Kalbunya bagaikan sebuah cermin yang memantulkan segala sesuatu di Lauh
Mahfuzh. Tetapi, bahkan di saat ia tidur, pikiran-pikiran yang bersifat
duniawi akan memburamkan cermin tersebut sehingga kesan-kesan yang
diterimanya tidak jelas. Bagaimanapun, saat kematian datang, semua
pikiran seperti itu akan sirna dan hakikat segala sesuatu tampak
sejelas-jelasnya. Saat itulah yang dimaksud dalam ayat Al Quran : “kamu lalai dari [hal] ini. Kami singkapkan tutup matamu sehingga penglihatanmu pada hari itu sangat tajam.” [QS 50 : 22]
Jendela
dalam kalbu ini juga dapat terbuka dan mengarah ke dunia gaib di
saat-saat yang menyerupai ilham kenabian, yakni ketika intuisi muncul
dalam pikiran tanpa melalui perangkat indrawi. Makin seseorang
memurnikan dirinya dari hasrat badani dan memusatkan pikiran kepada
Tuhan, semakin peka ia terhadap intuisi-intuisi seperti itu. Orang yang
tidak menyadari intuisi semacam itu tak berhak menyangkal keberadaannya.
Dan
tidak hanya para nabi yang bisa menerima intuisi seperti itu. Layaknya
sebatang besi yang terus dipoles akan berubah menjadi cermin, pikiran
siapapun akan mampu menerima intuisi seperti itu jika dilatih dengan
disiplin yang keras. Kebenaran inilah yang diisyaratkan oleh Nabi ketika
beliau bersabda : “setiap anak dilahirkan dengan fitrah [kecenderungan
menjadi musli]; orang tuanya kemudian menjadikannya Yahudi, Nasrani atau
Majusi.”
Setiap manusia di lubuk terdalam kesadarannya mendengar
pertanyaan, “Bukankah Aku ini Tuhanmu ?,” dan menjawab, “ya” [referensi
QS 7 : 172]. Tetapi kebanyakan kalbu manusia bagaikan cermin yang telah
tertutup karat dan kotoran sehingga tidak dapat memantulkan gambaran
yang jernih. Berbeda dengan kalbu para nabi dan wali yang, meski mereka
pun memiliki nafsu serupa kita, sangat peka terhadap kesan-kesan
ilahiah.
Sebagaimana dikatakan di atas, jiwa rasional dilimpahi
pengetahuan dan kekuatan. Jadi, intuisi seperti itu tidak hanya bisa
diraih dengan pengetahuan, yang membuat manusia lebih unggul dari semua
makhluk lainnya, tetapi juga dengan kekuatan. Sebagaimana malaikat
menguasai pelbagai kekuatan alam, jiwa manusia pun berkuasa mengatur
semua anggota badan. Jiwa yang telah mencapai tingkat kekuatan tertentu,
tidak saja dapat mengatur jasadnya sendiri, melainkan juga jasad orang
lain. Jika ia ingin agar seseorang yang sakit sembuh, si sakit akan
sembuh, atau jika ingin seseorang yang sehat agar jatuh sakit, sakitlah
orang itu, atau jika ia inginkan kehadiran seseorang, orang itu akan
dating dihadapannya. Baik atau buruk akibat yang ditimbulkan oleh jiwa
yang sangat kuat ini bergantung pada sumber kekuatannya, sihir ataukah
mukjizat.
Ada tiga hal yang membedakan jiwa yang sangat kuat ini dari jiwa orang kebanyakan.

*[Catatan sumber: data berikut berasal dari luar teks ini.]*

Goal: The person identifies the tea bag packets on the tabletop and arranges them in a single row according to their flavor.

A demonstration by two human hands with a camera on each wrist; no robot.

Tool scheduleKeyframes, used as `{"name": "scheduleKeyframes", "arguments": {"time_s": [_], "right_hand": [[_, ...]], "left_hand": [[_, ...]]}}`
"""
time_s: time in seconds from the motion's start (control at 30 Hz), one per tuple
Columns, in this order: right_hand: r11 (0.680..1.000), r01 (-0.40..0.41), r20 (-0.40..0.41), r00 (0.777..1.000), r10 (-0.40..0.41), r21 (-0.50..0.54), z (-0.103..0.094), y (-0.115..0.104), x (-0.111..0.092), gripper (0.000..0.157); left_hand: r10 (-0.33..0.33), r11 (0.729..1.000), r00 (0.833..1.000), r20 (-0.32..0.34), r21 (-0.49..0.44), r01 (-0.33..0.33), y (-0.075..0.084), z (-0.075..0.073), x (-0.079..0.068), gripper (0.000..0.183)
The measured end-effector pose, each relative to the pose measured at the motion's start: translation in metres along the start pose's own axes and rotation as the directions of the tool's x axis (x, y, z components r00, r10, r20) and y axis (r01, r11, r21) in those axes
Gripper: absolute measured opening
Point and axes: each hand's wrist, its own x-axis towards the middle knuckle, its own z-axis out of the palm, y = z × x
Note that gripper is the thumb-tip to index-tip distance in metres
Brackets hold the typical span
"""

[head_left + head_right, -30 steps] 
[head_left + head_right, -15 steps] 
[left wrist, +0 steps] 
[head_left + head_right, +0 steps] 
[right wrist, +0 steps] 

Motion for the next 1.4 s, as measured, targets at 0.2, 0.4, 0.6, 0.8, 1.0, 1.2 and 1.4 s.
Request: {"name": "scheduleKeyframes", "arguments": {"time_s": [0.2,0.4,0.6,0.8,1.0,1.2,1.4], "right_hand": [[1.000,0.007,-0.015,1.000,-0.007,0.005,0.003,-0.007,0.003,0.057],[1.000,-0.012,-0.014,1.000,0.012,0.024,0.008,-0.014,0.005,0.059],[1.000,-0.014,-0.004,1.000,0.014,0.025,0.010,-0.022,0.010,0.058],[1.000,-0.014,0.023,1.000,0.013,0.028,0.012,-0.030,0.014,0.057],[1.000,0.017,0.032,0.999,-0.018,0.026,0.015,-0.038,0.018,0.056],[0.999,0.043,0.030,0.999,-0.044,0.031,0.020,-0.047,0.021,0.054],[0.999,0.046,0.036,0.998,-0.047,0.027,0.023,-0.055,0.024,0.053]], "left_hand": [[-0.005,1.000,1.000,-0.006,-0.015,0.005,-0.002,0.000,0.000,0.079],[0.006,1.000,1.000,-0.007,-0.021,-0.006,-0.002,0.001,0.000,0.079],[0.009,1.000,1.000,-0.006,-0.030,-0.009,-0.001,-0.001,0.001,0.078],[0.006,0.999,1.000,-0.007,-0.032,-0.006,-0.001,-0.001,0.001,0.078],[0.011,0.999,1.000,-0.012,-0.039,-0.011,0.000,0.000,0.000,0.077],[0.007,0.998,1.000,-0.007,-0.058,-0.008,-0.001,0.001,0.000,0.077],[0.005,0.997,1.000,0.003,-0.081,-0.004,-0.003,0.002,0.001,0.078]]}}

Pertama, apa yang dilihat orang lain hanya dalam mimpi, mereka melihatnya di saat-saat jaga.
Kedua,
sementara kehendak orang lain hanya mempengaruhi jasad mereka, jiwa
ini, dengan kekuatan kehendakNya, bisa pula menggerakkan jasad orang
lain.
Ketiga, jika orang lain mesti belajar keras untuk mendapatkan suatu pengetahuan, ia mendapatkannya melalui intuisi.
Tentu
saja ada banyak hal lain yang membedakan jiwa mereka dari jiwa
kebanyakan manusia. Namun, ketiga tanda itulah yang dapat diketahui
umum. Sebagaimana tidak ada sesuatupun yang mengetahui hakikat
sifat-sifat Tuhan kecuali Tuhan, sifat sejati seorang nabi pun hanya
diketahui oleh nabi. Tak perlu merasa heran, karena dalam kehidupan
sehari-haripun kita tak mungkin menerangkan keindahan puisi pada
seseorang yang tak peka terhadap rima dan irama, atau menjelaskan
keindahan warna kepada seorang yang buta. Selain ketidakmampuan, ada
perintang-perintang lain untuk mencapai kebenaran spiritual. Satu di
antaranya adalah pengetahuan capaian lahiriah. Jelasnya, hati manusia
bisa digambarkan sebagai sumur dan panca indra sebagai lima aliran yang
terus mengaliri sumur itu. Untuk mengetahui kandungan hati yang
sebenarnya, kita harus menghentikan aliran-aliran tersebut dan
membersihkan sampah yang dibawanya. Dengan kata lain, jika kita ingin
sampai kepada kebenaran ruhani yang murni, kita mesti membuang
pengetahuan yang telah dicapai melalui proses indrawi dan yang sering
kali mengeras menjadi prasangka dogmatis.
Namun banyak juga orang
yang salah kaprah menyikapi pengetahuan capaian lahiriah ini. Banyak
orang yang dangkal ilmunya, seraya mengutip beberapa ungkapan yang
mereka dengar dari guru-guru sufi, bercuap-cuap mencela dan menajiskan
semua jenis pengetahuan. Ia tak ubahnya seseorang yang tak tahu kimia
lalu berkoar : “kimia lebih baik daripada emas,” seraya menolak emas
ketika ditawarkan kepadanya. Kimia memang lebih baik dari emas, tetapi
alkemis sejati amatlah langka,begitupun sufi sejati.
Setiap orang
yang mengkaji persoalan in akan melihat bahwa kebahagiaan sejati tak
bisa dilepaskan dari makrifat, mengenal Tuhan. Tiap fakultas dalam diri
manusia menyukai segala sesuatu yang untuk itu dia diciptakan. Syahwat
senang memenuhi hasrat nafsu, kemarahan menyukai balas dendam, mata
menyukai pemandangan indah, dan telinga senang mendengar suara-suara
merdu. Jiwa manusia diciptakan dengan tujuan agar ia mencerap kebenaran.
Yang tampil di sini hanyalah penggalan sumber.